▸ **About this task**
In the listing below, tally the lines that hold "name" and report that number by itself.
━━━━━ Data excerpt
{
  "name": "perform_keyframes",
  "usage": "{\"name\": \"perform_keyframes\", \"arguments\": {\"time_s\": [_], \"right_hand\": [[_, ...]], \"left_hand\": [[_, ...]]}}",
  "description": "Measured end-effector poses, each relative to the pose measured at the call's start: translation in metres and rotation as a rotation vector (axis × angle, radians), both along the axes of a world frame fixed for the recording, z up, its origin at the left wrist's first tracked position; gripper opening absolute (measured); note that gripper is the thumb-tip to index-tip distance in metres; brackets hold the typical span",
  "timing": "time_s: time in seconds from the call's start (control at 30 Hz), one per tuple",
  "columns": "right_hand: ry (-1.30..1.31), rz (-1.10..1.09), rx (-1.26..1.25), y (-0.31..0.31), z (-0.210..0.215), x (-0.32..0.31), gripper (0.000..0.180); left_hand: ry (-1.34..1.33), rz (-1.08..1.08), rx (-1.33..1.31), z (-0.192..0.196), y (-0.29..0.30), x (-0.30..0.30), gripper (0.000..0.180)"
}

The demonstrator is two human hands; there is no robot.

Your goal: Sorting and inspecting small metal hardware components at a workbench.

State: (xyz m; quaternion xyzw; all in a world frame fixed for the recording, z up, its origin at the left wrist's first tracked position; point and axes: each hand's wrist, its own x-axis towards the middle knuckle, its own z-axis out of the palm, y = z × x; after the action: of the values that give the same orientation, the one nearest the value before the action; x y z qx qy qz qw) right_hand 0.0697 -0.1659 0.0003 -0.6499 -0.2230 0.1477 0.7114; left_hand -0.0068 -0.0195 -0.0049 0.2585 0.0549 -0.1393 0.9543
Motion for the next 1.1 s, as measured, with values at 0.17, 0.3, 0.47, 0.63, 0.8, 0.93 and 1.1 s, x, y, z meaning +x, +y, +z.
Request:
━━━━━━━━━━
▸ **Solution for this task**
2